Однако главное перевоплощение писателя было еще впереди, хотя и не за горами. Речь идет о публикации повести: «На Иртыше». Без очерков В. Овечкина то всемирно-уникальное явление художественной культуры, которое мы именуем «деревенской прозой», вряд ли сформировалось бы. Но очерковый «бум» 50-х годов (неотделимый и от имени Залыгина с его нашумевшим циклом «Весной нынешнего года») только создал условия, предпосылки для нее. Очерк есть очерк, автоматически он в изящное искусство не обращается. Даже самый острый, самый талантливый. И вот той «крупинкой», которая вызвала назревшую «кристаллизацию» в художественной литературе, явилась именно повесть «На Иртыше». Она потрясла, ошеломила, заставила и писателей, и критиков, и читателей притихнуть, задуматься. Над очень серьезными вещами — о едоках и кормильцах, о революционном воодушевлении и прикрывающемся революционной фразой терроре, о власти и народе, прошлом и будущем... Вышел второй номер «Нового мира» за 1964 год, и, как говорится, уже на второй день все мы, кто больше, кто меньше, но стали другими. Необратимо. И произошло решительное размежевание в стане пишущих о селе, и ясным стало идейное, нравственное и эстетическое лицо «деревенщиков» в отличие от конъюнктурщиков, сочиняющих сюжеты «про село». А «деревенщики», как известно, дали мощный импульс развития не только военной прозе (о чем не раз напоминал писатель А. Адамович), но всей нашей литературе, всему нашему искусству, всей нашей культуре. И до сих пор их произведения остаются наиболее мощным нашим оружием в отстаивании принципа народности, в борьбе за сохранение и развитие высших нравственных и художественных ценностей, в борьбе за спасение природы, за сохранение культурных памятников и традиций... Смешно, когда кто-то усматривал в этом чуть ли не стремление повернуть историю вспять — к патриархальности. «Деревенщики» отстаивали те основы, без которых не только вперед ни на шаг не продвинешься, но и на старом-то уровне не удержишься.
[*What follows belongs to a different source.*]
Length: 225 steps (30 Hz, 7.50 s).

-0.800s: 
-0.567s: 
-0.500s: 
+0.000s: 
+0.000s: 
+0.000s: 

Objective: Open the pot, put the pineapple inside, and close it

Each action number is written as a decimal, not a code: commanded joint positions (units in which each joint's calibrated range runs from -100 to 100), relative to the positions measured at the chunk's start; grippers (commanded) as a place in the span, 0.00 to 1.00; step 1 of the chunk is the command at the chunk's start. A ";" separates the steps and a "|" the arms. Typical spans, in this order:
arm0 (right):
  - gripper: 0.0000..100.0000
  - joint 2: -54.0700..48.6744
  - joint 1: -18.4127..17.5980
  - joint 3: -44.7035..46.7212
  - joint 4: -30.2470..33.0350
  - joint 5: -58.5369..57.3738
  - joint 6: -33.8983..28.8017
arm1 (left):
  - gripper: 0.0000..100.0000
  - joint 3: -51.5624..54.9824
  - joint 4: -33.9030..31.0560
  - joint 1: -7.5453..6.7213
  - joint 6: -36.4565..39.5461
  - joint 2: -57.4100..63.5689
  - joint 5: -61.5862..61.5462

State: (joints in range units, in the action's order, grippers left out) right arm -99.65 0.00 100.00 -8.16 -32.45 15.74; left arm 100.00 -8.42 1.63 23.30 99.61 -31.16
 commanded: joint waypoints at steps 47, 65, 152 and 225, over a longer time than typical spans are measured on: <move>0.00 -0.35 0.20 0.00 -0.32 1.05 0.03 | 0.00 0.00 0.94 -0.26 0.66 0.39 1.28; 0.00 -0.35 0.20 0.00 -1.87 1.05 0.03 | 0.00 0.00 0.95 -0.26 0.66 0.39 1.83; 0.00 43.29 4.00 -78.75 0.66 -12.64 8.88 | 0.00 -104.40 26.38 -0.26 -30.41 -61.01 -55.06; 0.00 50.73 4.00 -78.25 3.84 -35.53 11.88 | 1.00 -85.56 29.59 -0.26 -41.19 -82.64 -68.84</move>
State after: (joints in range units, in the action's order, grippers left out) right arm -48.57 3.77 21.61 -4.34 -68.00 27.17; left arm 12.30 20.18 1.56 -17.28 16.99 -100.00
Без учета этой ветвящейся цепочки воздействий не понять, не оценить и значения историко-революционного цикла С. Залыгина, который критик В. Сурганов окрестил «Сибириадой». Наша детская беззаботность привела к тому, что мы главную нашу тему — тему революции — чуть ли не на откуп отдали ловкачам от беллетристики, виртуозам развлекательного чтива, детективщикам. У юных читателей, по-моему, даже сложилось непоколебимое убеждение, что без проницательных чекистов не было бы ни самой революции, ни победы над белыми армадами (не говоря уж о социалистическом переустройстве жизни на более поздних этапах). И мы еще не оценили в свете ее в должной мере того факта, что именно Залыгин после правдивого описания событий времен коллективизации сумел вернуть теме революции в нашей литературе ее первородное марксистское звучание — он показал на широком эпическом материале, с учетом всего накопленного к началу 60-х годов (радостного и горького) опыта стихийный, народный характер революции и гражданской войны.
В данном случае речь идет о романе «Соленая Падь (1967), с выходом которого Залыгин был прочно признан автором, плодотворно разрабатывающим «историко-революционную тему».
Но снова писатель повел себя самым неожиданным образом! Вдруг «ударился» в литературоведческую эссеистику (эссе о Чехове «Мой поэт»); написал большой роман о странной любви сотрудницы научно-исследовательского института («Южноамериканский вариант»)... И совсем уж в полное недоумение поставил общественность фантастической повестью «Оська — смешной мальчик». Постепенно, однако, после долгих споров, высказав массу упреков и недоумений, привыкли и к этому «лицу» Залыгина, даже подобрали ему приличное определение — «писатель-экспериментатор». «Сергей Залыгин, — говорилось в одной из статей, — принадлежит к числу писателей, которые не часто возвращаются «на круги своя». Обычно каждая его работа — своеобразный эксперимент, проба сил в новом материале, жанре, стилевом ключе...»
Характерно, однако, что говорилось это в рецензии на роман Залыгина «Комиссия», в котором автор преотлично вернулся «на круги» традиционного реализма и историко-революционной проблематики. Но потом были вновь и неожиданные, фантастические, аллегорические вещи (см. сборник рассказов «Фестиваль»), и хоть и традиционные по манере, но зато неожиданные по проблематике, материалу. Во всяком случае, о романе «После бури» это вполне можно сказать. И именно такой вот неожиданностью материала, думается, поставил многих в тупик и на этот раз беспокойный прозаик. В романе он замахнулся на то, чтобы разрушить предвзятость, сломить стереотипы расхожих, невежественных суждений о самом сложном, пожалуй, и менее всего освещенном наукой и искусством (без всякого «пожалуй») периоде нашей истории — нэне.